Tu penses remarcher un jour?

Ce n'est pas parti pour.

Je ne l'avais même pas remarqué. Je ne sais plus de quoi on parlait, de la vie sûrement, de l'hiver évidemment, on venait de me demander: comment tu vas. J'ai dû répondre comme un vieux, j'ai dû parler d'un bobo ici, d'une fatigue là, et c'est alors que je ne sais pas qui, le chum de Maryse peut-être bien, m'a dit: tu vois le garçon en chaise roulante là-bas, celui qui parle avec Maryse? Il y a un an c'était le meilleur haltérophile au Canada. S'en allait tout droit à Pékin.

Venu à l'haltérophilie par hasard, comme cela arrive souvent dans ce sport. Jean-Philippe jouait au football comme son frère Éric (secondeur et capitaine du Rouge et Or). Il a découvert l'haltérophilie en allant se faire des muscles pour jouer au football, même si ça n'a rien à voir, je veux dire la muscu et l'haltérophilie, ça n'a rien à voir.

Il y a un an exactement, après la classique de Sherbrooke, au lieu de retourner à Saint-Georges de Beauce où il vit, Jean-Philippe est parti pour Montréal où il devait recevoir, le lundi, une bourse de la Fondation de l'athlète d'excellence du Québec.

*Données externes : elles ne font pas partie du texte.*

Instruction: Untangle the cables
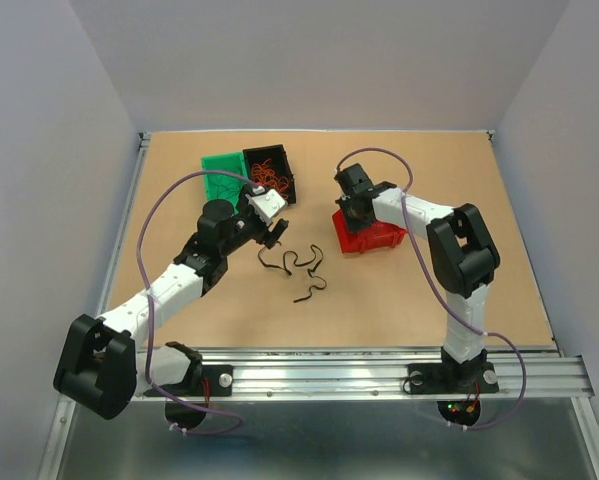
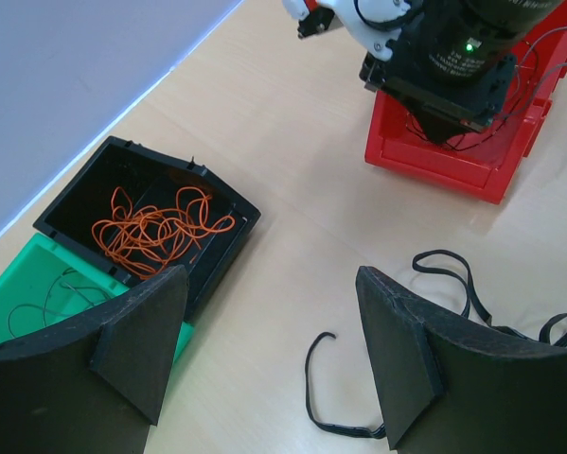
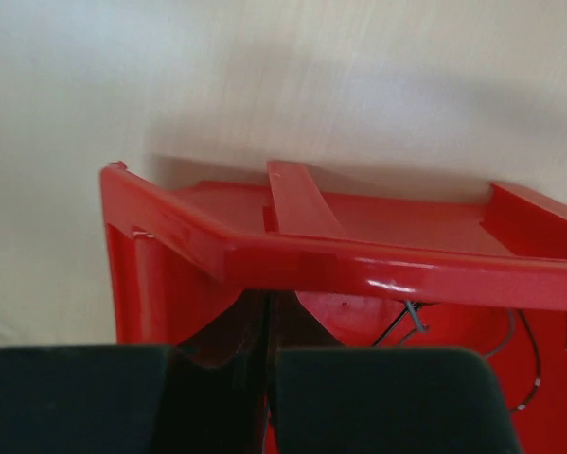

Il roulait sur la 10 au volant de la Dodge Caravan de sa mère. Il arrivait dans le bout de Saint-Jean. À 110-115 km/h comme tout le monde. Ceinture bouclée. Pas une goutte d'alcool évidemment. Il écoutait de la musique avec ce bidule à ondes courtes -iTrip- qui permet d'écouter les tounes de son iPod à la radio du véhicule. Il écoutait Beethoven. Un peu tanné de Beethoven, il s'est penché pour ramasser son iPod tombé sur le plancher de la Dodge.

Salut, bonsoir. La voiture a quitté la route, quand il a essayé de redresser elle a versé. Quelques tonneaux. La ceinture défectueuse ou mal clippée s'est déclippée. Le sac gonflable n'est pas sorti. Transporté à l'hôpital Charles-LeMoyne. Redirigé aussitôt vers Sacré-Coeur où il restera un mois et demi. La moelle épinière a été touchée. Il avait 20 ans; 21 aujourd'hui.

Tu penses remarcher un jour?

Ce n'est pas parti pour.

Mais il joue au volley dans sa chaise roulante. Il a fait du ski de fond tout l'hiver sur un traîneau spécial. Il entraîne de jeunes haltérophiles du club de Saint-Georges. Il termine son cégep. Hésite entre le droit et l'administration.

Je n'arrête pas de penser à ce garçon depuis samedi.

Une amie me dit tout le temps: Foglia pour être bien dans la vie, il faut être bien avec soi, bien avec les autres, bien avec l'univers. Avec moi, ça va, chérie. Les autres, des fois, j'y arrive. Mais l'univers, alors là...

Je n'arrête pas de penser à ce garçon depuis samedi. À mes bobos ici. À ma fatigue là. À l'hiver qui n'en finit pas. Aux gens que j'ayis, pourquoi il ne leur arrive jamais rien, ces salopards?

Je pense à Beethoven aussi.

Je n'arrête pas de penser à ce garçon. À cette de joie de tout l'être, à cette joie qui exulte quand on a 20 ans et qu'on épaule 183 livres avant de les lever dans les airs avec l'impression de porter le monde à bout de bras.

Je n'arrête pas d'écouter ce CD italien qui vient tout juste de sortir et qui revisite Ferré, Col tempo sai, col tempo tutto se ne va, je n'arrête pas de penser à ce garçon et puis je n'y penserai plus.

L'univers, tu dis, chérie? Je ne sais même pas de quoi tu parles.